EXERCISE OBJECTIVE >> In how many lines of the records below does the word "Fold" appear? Answer with the number alone.

MATERIAL SUPPLIED >>
——

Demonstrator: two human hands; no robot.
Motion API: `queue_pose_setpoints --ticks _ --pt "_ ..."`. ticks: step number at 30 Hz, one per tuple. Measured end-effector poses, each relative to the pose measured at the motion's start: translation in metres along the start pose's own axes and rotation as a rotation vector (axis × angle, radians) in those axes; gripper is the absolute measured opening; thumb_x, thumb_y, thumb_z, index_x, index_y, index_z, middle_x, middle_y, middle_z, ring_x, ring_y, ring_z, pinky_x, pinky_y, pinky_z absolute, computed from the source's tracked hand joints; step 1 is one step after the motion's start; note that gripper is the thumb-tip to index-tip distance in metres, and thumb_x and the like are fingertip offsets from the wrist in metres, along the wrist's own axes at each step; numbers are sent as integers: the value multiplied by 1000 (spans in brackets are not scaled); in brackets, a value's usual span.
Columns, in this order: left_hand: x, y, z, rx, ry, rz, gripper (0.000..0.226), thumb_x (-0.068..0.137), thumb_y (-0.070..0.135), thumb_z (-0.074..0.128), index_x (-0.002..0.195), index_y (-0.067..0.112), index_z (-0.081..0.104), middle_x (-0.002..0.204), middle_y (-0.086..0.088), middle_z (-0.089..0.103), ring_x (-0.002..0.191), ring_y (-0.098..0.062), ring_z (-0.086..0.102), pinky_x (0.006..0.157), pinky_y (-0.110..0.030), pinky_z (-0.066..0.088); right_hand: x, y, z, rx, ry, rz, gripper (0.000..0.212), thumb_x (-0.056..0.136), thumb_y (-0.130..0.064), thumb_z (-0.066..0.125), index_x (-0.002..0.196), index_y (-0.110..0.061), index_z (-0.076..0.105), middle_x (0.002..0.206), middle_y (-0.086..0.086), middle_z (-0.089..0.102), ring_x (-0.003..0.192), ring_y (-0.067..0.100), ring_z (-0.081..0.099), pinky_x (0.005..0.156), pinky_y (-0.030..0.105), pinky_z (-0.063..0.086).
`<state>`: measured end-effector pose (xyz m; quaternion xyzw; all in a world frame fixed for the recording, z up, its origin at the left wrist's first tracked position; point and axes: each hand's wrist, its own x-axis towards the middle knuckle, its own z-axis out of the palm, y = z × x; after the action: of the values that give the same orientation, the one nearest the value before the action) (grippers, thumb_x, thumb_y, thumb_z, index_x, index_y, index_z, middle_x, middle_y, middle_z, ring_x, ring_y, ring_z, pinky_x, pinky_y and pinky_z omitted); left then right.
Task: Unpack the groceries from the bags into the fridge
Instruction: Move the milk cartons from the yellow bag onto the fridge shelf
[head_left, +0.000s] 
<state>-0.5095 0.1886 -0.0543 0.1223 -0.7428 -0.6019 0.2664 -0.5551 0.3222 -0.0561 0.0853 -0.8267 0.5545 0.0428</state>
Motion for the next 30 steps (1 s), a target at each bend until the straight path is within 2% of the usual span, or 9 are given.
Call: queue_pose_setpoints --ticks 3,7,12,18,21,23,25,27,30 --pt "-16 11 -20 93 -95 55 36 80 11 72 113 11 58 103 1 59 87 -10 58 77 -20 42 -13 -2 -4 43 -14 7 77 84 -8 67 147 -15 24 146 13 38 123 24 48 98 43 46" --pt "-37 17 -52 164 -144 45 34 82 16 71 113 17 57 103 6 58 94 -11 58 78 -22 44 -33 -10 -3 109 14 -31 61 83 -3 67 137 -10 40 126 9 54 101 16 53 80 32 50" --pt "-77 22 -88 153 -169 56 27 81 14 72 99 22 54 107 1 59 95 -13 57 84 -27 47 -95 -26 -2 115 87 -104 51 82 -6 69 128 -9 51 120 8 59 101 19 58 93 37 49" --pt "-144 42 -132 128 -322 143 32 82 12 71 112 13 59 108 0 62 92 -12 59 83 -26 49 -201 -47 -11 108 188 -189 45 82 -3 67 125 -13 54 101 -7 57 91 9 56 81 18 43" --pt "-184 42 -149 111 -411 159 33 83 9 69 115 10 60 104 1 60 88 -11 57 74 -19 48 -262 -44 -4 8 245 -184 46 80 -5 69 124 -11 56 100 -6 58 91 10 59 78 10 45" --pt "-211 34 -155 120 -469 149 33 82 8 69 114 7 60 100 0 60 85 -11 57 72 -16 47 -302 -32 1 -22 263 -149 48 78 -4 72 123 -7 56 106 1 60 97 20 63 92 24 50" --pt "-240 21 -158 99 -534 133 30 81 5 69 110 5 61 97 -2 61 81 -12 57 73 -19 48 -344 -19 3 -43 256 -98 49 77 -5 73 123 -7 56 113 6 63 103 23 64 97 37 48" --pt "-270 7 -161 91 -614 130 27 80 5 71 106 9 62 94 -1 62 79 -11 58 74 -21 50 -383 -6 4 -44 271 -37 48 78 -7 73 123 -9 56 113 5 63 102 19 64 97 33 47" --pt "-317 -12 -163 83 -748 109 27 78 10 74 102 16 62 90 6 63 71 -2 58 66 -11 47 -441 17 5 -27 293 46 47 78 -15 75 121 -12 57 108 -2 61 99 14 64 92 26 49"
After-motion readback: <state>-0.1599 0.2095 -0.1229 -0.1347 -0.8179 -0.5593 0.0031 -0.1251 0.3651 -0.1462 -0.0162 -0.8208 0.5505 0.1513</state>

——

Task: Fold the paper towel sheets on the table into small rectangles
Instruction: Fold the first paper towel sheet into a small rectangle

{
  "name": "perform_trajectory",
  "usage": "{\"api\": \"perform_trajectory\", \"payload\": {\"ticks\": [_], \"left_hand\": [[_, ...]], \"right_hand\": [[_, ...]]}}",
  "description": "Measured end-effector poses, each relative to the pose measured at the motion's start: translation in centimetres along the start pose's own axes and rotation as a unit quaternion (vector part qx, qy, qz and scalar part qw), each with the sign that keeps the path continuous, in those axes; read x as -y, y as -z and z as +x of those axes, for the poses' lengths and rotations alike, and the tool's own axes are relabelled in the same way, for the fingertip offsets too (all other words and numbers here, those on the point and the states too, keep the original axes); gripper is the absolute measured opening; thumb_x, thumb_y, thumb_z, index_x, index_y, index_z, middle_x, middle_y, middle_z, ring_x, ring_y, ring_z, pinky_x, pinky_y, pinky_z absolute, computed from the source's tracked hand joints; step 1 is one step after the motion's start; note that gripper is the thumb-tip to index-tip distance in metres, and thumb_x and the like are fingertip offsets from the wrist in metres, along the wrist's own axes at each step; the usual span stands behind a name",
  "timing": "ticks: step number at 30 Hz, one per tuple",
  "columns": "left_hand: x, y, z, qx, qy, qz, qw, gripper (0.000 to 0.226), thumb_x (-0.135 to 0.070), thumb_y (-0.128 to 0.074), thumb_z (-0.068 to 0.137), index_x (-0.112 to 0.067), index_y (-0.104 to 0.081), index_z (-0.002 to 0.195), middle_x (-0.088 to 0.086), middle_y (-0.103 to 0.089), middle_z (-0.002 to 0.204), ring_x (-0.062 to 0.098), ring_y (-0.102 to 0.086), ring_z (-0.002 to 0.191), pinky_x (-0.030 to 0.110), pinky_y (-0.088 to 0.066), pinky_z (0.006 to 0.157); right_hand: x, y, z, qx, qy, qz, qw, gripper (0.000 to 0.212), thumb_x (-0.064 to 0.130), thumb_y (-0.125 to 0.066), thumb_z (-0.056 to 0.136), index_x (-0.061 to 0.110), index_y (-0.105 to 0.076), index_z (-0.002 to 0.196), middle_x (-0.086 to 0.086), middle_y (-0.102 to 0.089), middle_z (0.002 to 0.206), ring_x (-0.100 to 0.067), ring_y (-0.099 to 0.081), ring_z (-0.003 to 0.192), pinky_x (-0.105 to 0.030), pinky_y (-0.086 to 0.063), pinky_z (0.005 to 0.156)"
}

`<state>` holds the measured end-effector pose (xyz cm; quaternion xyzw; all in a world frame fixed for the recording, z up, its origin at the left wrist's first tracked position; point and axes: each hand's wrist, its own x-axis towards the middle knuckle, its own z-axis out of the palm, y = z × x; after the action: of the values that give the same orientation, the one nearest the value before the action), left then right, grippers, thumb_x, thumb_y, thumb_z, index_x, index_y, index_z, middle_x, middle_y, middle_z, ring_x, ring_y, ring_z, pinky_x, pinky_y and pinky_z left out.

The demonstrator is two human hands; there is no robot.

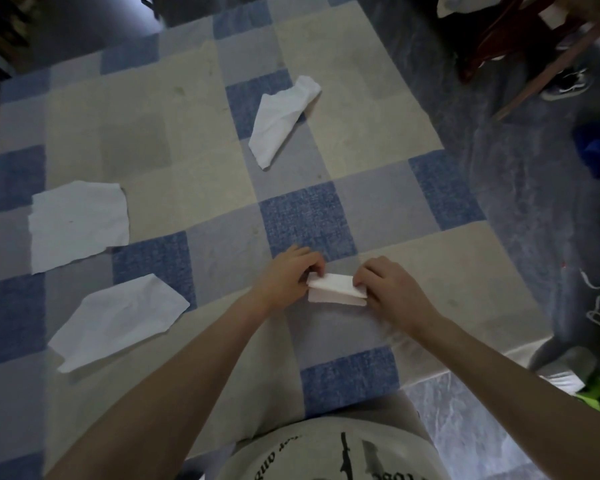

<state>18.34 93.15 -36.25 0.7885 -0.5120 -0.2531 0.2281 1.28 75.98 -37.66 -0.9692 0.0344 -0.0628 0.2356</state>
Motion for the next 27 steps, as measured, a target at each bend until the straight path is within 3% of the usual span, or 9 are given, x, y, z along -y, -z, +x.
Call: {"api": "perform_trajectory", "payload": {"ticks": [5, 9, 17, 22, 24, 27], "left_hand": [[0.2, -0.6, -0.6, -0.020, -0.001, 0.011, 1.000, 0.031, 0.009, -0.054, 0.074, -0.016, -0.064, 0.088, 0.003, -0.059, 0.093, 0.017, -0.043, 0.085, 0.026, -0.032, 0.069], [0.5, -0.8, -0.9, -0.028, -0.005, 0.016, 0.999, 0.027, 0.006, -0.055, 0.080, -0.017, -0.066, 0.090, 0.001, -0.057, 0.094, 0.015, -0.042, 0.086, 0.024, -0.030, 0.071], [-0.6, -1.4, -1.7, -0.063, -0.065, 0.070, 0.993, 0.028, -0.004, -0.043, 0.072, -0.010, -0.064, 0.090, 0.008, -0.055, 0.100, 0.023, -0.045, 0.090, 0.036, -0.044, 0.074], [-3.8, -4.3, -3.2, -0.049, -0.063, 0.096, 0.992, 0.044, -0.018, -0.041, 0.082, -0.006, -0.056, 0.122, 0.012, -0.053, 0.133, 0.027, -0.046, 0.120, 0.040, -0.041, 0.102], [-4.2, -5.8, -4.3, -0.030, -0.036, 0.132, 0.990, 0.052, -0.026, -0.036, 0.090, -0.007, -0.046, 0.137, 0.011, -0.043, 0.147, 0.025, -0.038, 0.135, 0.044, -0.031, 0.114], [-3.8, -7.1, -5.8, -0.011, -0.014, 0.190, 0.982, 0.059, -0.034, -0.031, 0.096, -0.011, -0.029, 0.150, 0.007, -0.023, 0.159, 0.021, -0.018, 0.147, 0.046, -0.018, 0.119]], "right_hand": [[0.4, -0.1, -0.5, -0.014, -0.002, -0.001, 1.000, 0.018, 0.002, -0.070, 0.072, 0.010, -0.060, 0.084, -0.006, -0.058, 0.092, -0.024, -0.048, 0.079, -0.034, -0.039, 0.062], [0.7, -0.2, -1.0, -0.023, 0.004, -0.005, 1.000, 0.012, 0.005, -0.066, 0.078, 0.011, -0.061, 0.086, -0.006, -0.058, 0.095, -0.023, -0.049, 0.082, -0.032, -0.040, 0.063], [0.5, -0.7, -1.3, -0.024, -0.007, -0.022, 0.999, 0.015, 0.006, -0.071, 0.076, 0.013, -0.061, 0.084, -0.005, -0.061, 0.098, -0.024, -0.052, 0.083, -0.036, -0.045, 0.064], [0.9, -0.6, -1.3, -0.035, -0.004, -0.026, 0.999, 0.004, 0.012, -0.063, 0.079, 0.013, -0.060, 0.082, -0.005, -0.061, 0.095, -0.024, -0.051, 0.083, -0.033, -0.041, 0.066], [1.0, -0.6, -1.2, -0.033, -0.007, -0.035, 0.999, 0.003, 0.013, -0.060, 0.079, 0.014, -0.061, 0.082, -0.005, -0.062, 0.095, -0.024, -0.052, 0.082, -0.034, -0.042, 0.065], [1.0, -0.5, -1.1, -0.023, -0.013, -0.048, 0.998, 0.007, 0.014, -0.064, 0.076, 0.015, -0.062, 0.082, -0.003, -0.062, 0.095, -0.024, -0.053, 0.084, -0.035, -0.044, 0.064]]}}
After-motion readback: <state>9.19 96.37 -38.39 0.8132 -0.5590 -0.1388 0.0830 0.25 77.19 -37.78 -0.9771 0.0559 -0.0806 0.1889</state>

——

EXERCISE ANSWER >> 2